The Democrats, for the most part, have just stood aside, hoping to see the Bush administration self-destruct. For them, it’s the best possible world: they don’t have to do anything against the interests of the bourgeoisie, and at the same time, by doing nothing they aren’t overtly antagonizing their own voting base, broad parts of the working class.
Certainly, it can be gratifying for workers to see Bush come under fire, to have the entire gang of scoundrels be brought up on charges.
But the side that is attacking him does not represent the interests of working people any more than Bush does. What’s the difference to working people if the U.S. is more efficient at establishing greater U.S. imperial domination over the Middle East? Certainly, it is of no help to workers if there are more Social Security "reforms’ which force working people to pay higher taxes and work more years for benefits that are increasingly stingy.

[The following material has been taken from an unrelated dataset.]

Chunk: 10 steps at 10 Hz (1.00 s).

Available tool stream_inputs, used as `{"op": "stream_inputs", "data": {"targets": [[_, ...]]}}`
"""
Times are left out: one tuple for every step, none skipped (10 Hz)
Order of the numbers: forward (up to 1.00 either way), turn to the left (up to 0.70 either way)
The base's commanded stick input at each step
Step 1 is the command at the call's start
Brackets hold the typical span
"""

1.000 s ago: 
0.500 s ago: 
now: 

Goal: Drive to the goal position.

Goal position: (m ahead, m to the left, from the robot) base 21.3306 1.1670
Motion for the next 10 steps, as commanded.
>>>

Neither will the offensive against the working class be any slower, if the Democrats take back the Congress or presidency in the coming years, and put their own cronies at the head of these agencies. The Democrats voted for every resolution on the war, and they were the ones who pushed Bush to resurrect those Social Security "reforms." They helped cut public services leading to such disasters as the one on the Gulf Coast after Katrina. And today, even while they criticize Bush for appointing Samuel Alito, someone who has openly opposed Roe v. Wade, to the Supreme Court, they pretend there is nothing they can do about it—which, quite obviously, is not true. They have all the means they need to stall the nomination, preventing any vote from ever taking place on him. Up until now, they"ve made it clear they won’t do it.
This is a fight between the bourgeoisie’s state apparatus and its political parties over the best way to impose the interests of the American ruling class on working people in this country and on the rest of the world. Maybe we can enjoy the spectacle of them squabbling with each other, but at the end of the game, whoever wins will still be a faithful part of the bourgeoisie’s team.